> **ABOUT THIS EXERCISE**
Only the lines from the top of the listing below to the line that has "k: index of" should be echoed, with both ends kept and pictures left out.

> **EXERCISE DATA**
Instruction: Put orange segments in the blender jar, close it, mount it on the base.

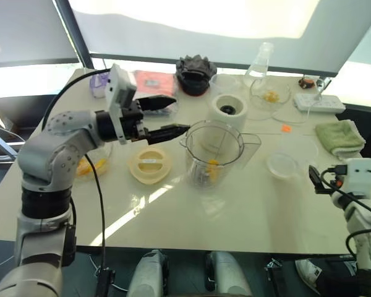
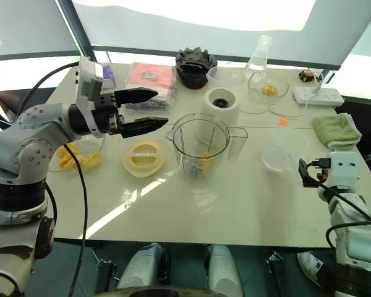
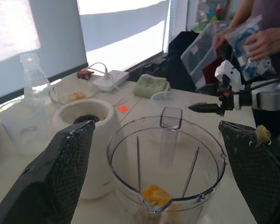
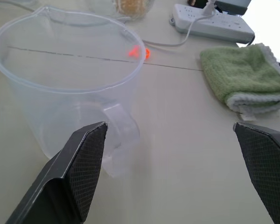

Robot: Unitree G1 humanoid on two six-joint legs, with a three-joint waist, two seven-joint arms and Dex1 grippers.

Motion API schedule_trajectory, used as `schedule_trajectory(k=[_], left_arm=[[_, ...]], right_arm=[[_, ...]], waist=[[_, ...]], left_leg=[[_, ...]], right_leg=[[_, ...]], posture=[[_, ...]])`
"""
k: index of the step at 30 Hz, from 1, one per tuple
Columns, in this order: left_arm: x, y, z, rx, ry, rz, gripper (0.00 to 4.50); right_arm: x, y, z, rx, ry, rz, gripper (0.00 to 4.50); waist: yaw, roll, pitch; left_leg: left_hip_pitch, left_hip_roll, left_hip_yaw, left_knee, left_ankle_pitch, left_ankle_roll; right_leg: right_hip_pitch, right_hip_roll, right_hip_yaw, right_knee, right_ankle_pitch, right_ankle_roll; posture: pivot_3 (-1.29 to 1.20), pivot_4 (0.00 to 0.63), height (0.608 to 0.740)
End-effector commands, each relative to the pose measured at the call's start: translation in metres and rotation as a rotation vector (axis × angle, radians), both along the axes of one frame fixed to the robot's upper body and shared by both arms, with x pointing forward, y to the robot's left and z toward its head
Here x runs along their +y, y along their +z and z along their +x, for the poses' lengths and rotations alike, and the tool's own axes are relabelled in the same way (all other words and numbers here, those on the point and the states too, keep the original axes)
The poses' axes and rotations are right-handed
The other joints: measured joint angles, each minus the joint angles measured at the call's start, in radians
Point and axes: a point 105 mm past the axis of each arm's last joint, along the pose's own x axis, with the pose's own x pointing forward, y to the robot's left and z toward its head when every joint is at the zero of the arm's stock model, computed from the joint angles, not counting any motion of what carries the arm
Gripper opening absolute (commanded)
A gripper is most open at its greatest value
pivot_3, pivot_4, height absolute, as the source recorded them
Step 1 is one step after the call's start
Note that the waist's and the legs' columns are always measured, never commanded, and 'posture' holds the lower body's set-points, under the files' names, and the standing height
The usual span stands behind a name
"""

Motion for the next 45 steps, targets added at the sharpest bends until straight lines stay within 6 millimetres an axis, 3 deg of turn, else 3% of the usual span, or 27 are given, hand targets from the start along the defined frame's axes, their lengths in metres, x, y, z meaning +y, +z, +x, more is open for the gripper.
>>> schedule_trajectory(k=[1,8,17,20,27,32,37,45], left_arm=[[0.004,0.013,-0.006,-0.052,0.016,-0.018,4.43],[0.006,0.014,-0.006,-0.057,0.032,-0.024,4.43],[0.003,0.013,-0.004,-0.055,0.039,-0.020,4.43],[0.003,0.013,-0.004,-0.056,0.044,-0.016,4.50],[0.007,0.011,-0.005,-0.050,0.056,-0.007,4.50],[0.010,0.011,-0.004,-0.046,0.070,-0.003,4.50],[0.018,0.010,-0.003,-0.040,0.086,0.012,4.50],[0.031,0.006,0.001,-0.019,0.125,0.031,4.50]], right_arm=[[-0.006,0.007,0.005,-0.042,-0.037,-0.049,4.50],[-0.011,0.000,0.011,-0.042,-0.094,-0.080,4.50],[-0.002,-0.013,0.029,-0.059,-0.095,-0.060,4.50],[0.000,-0.013,0.034,-0.077,-0.095,-0.065,3.57],[0.000,-0.013,0.040,-0.092,-0.089,-0.087,0.02],[-0.001,-0.007,0.041,-0.118,-0.078,-0.101,0.02],[-0.005,0.035,0.044,-0.218,-0.071,-0.145,0.02],[0.010,0.135,0.059,-0.415,0.033,-0.214,0.02]], waist=[[-0.001,0.000,0.000],[-0.006,0.000,0.000],[-0.023,0.000,0.000],[-0.027,0.001,0.000],[-0.025,0.001,0.001],[-0.022,0.001,0.001],[-0.025,0.003,0.002],[-0.030,0.007,0.005]], left_leg=[[0.000,0.000,0.000,0.000,0.000,0.000],[0.000,0.000,0.000,0.000,0.000,0.000],[0.000,0.000,0.000,0.000,0.000,0.000],[0.000,0.000,0.000,0.000,0.000,0.000],[0.001,0.000,0.000,0.000,0.000,0.000],[0.001,0.000,0.000,0.000,0.000,0.000],[0.001,0.000,0.000,0.000,0.000,0.000],[0.001,0.000,0.001,-0.001,0.000,0.000]], right_leg=[[0.000,0.000,0.000,0.000,0.000,0.000],[0.000,0.000,0.000,0.000,0.000,0.000],[0.000,0.000,0.001,0.000,0.000,0.000],[0.000,0.000,0.001,0.000,0.000,0.000],[0.000,0.000,0.001,0.000,0.000,0.000],[0.001,0.000,0.001,0.000,0.000,0.001],[0.001,0.000,0.001,0.000,0.000,0.001],[0.000,0.001,0.002,0.000,0.000,0.001]], posture=[[0.00,0.150,0.740],[0.00,0.150,0.740],[0.00,0.150,0.740],[0.00,0.150,0.740],[0.00,0.150,0.740],[0.00,0.150,0.740],[0.00,0.150,0.740],[0.00,0.150,0.740]])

> **ANSWER TO THE PROBLEM**
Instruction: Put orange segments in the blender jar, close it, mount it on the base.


Robot: Unitree G1 humanoid on two six-joint legs, with a three-joint waist, two seven-joint arms and Dex1 grippers.

Motion API schedule_trajectory, used as `schedule_trajectory(k=[_], left_arm=[[_, ...]], right_arm=[[_, ...]], waist=[[_, ...]], left_leg=[[_, ...]], right_leg=[[_, ...]], posture=[[_, ...]])`
"""
k: index of the step at 30 Hz, from 1, one per tuple

There is nothing more to add to the answer.